OT DERGİSİ ekim sayısı yine çok güzelsin, yine çok özelsin.

15 Ekim 2013 Salı

''sen aydınlatırsın geceyi''

Yumuşacık kalbiyle beni kucaklayan  Nick Drake'e  sevgiler. Bu öyküyü  bu şarkı(tıkla) eşliğinde dinleyiniz.



Bir kafede buluştuk bugün uzun bir aradan sonra. Her zamanki gibi geç kaldım. Bu kez farklı bir masaya oturmuştu. Geç kalmam umurunda bile değildi. Halbuki yolda bahanelerimi sıralarken hangi mimik ve jesti kullanacağıma kadar planlamıştım. Evet, itiraf ediyorum yine uyanamamıştım. Bana çok sinirlenirdi geç kaldığım için, ama şimdi...Ayağa kalktı, sarıldı usulca. Çok özlemişim.

Lafladık biraz...

Sonra durup baktı. ''Saçlarını mı kestirdin sen kısalmış?'' dedi. ''ha saçlarımı kestireli 2 ay oldu aslında bu uzamış hali'' diye yanıtladım bozulduğumu belli etmemek için zoraki bir gülümsemeyle.

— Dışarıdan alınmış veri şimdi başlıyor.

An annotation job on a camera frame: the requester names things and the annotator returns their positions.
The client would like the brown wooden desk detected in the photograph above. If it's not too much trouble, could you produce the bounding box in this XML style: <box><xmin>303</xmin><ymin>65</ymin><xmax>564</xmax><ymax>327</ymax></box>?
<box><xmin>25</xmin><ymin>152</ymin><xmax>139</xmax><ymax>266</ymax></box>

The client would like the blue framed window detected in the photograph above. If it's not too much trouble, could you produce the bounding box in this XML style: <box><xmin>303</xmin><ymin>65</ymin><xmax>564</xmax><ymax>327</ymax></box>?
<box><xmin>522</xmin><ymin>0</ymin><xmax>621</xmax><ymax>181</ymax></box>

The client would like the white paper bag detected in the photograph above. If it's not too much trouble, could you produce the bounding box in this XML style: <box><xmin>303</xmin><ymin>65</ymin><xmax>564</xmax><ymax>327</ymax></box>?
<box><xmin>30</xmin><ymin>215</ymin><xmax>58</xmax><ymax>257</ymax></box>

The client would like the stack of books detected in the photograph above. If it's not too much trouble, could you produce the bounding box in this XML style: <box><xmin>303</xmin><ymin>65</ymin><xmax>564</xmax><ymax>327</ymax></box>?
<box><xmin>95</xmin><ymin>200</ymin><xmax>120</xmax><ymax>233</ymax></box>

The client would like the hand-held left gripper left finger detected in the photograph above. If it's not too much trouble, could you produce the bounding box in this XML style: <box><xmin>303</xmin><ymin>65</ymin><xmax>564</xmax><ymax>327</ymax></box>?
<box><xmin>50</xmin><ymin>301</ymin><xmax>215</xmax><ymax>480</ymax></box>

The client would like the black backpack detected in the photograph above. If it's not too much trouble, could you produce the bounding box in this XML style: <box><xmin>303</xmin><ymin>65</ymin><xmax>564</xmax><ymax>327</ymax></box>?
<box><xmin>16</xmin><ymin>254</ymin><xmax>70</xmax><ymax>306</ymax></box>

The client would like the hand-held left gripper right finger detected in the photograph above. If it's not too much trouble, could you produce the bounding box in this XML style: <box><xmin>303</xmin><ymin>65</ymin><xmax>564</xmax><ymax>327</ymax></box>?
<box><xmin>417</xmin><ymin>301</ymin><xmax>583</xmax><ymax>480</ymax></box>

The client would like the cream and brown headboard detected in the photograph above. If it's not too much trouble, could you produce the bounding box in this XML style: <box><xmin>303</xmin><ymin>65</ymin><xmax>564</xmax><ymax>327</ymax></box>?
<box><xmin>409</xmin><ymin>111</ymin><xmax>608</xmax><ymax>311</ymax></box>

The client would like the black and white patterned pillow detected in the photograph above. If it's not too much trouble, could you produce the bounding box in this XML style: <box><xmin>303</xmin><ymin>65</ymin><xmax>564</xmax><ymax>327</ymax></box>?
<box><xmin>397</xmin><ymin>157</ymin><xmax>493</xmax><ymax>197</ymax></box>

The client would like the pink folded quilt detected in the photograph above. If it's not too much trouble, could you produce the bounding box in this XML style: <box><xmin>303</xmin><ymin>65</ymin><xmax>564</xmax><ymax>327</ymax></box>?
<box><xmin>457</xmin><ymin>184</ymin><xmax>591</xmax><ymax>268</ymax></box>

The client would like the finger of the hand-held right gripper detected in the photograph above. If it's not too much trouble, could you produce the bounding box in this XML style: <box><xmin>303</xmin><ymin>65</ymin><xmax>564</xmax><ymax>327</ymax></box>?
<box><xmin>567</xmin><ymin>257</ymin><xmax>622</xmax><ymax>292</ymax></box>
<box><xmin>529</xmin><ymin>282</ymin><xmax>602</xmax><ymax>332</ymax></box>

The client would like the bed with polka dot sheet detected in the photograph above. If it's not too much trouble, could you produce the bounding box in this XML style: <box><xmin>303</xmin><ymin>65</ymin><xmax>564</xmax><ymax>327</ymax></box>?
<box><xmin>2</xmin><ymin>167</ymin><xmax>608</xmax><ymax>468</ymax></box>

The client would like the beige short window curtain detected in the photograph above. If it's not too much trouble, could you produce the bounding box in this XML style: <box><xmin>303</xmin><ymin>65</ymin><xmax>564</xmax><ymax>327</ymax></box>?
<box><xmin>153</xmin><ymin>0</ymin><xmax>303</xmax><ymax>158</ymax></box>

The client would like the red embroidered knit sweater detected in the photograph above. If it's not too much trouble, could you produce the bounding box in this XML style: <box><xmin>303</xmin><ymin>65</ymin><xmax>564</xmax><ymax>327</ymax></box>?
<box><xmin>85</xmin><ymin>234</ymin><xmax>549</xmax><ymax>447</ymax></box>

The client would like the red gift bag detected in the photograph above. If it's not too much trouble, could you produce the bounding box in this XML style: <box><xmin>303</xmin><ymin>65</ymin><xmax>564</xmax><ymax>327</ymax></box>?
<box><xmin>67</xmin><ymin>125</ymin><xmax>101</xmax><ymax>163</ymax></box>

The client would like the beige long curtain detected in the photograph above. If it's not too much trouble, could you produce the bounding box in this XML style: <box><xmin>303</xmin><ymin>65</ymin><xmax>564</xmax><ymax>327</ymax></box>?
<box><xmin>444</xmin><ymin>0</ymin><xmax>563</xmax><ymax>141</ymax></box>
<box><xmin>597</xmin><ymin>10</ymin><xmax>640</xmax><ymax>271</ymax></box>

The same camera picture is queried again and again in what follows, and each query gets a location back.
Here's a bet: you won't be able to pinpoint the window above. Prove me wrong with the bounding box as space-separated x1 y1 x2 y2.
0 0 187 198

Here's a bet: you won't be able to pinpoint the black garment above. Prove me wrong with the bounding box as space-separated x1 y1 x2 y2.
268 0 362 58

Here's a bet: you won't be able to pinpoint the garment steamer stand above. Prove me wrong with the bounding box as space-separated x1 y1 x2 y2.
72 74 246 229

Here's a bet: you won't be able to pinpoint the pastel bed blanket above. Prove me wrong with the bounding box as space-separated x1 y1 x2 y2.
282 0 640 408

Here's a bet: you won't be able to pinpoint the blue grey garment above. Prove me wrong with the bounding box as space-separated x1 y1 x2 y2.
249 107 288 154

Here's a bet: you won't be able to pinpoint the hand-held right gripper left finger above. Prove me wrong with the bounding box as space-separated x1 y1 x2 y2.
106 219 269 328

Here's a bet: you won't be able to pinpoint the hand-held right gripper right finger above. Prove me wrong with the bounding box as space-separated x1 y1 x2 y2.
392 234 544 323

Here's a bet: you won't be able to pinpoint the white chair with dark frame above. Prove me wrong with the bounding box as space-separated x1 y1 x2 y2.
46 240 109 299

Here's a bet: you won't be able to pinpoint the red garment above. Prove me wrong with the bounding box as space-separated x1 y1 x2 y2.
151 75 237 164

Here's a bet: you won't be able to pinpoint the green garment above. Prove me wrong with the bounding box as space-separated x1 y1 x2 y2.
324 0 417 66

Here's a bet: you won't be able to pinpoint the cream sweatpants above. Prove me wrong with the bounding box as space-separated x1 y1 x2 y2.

Bozulmuştum çünkü; onu upuzun süredir görmüyordum. Görememeyi geçtim haber dahi alamıyordum. O bir tuğla koydu, ben bir tuğla koydum derken aramızda kocaman bir duvar oluşturmuştuk. O ne halde, ben ne haldeyim 3 yıldır bilmiyorduk. Zaman, duvarlar bla bla...

Tam bunları düşünürken garson geldi, menülerimizi getirdi. Ben menüye bakarken, o da gözlerini dikmiş bana bakıyordu. ''Ne oldu?'' dercesine ona baktım.Garsona dönüp''bizim kız menüden bişey seçme konusunda çok kararsızdır. Sen bize iyisimi  biri orta biri sade 2 türk kahvesi yanında da 2 sade soda kap getir?'' dedi. Sonra onay bekler cinsten bana baktı. Şaşırdım. Çocuksu bir sevinçle kafamı salladım.  ''bu arada kusura bakma bizim her zamanki masamıza oturacaktım ama bizden önce kapılmış malesef '' dedi. Sustuk bir süre. Gülümseyerek birbirimize baktık.

Gülüşünde ''korkma bişeyin olduğu yok'' vardı. Güven vardı. ''hala'' vardı. ''hep'' vardı. ''güneş'' vardı. Aramızdaki buzdan duvarlar eridi birden. Hissettim. Mesafeler kayboldu bir anda.

''Hadi bir sigara yak'' dedim. Camel paketini ortaya koydum. Bu kez şaşırma sırası ondaydı. Gülüşümüze güneş taktık. Kaldığımız yerden  sohbetimize devam ettik. Birbirimizin güneşiyle aydınlandık.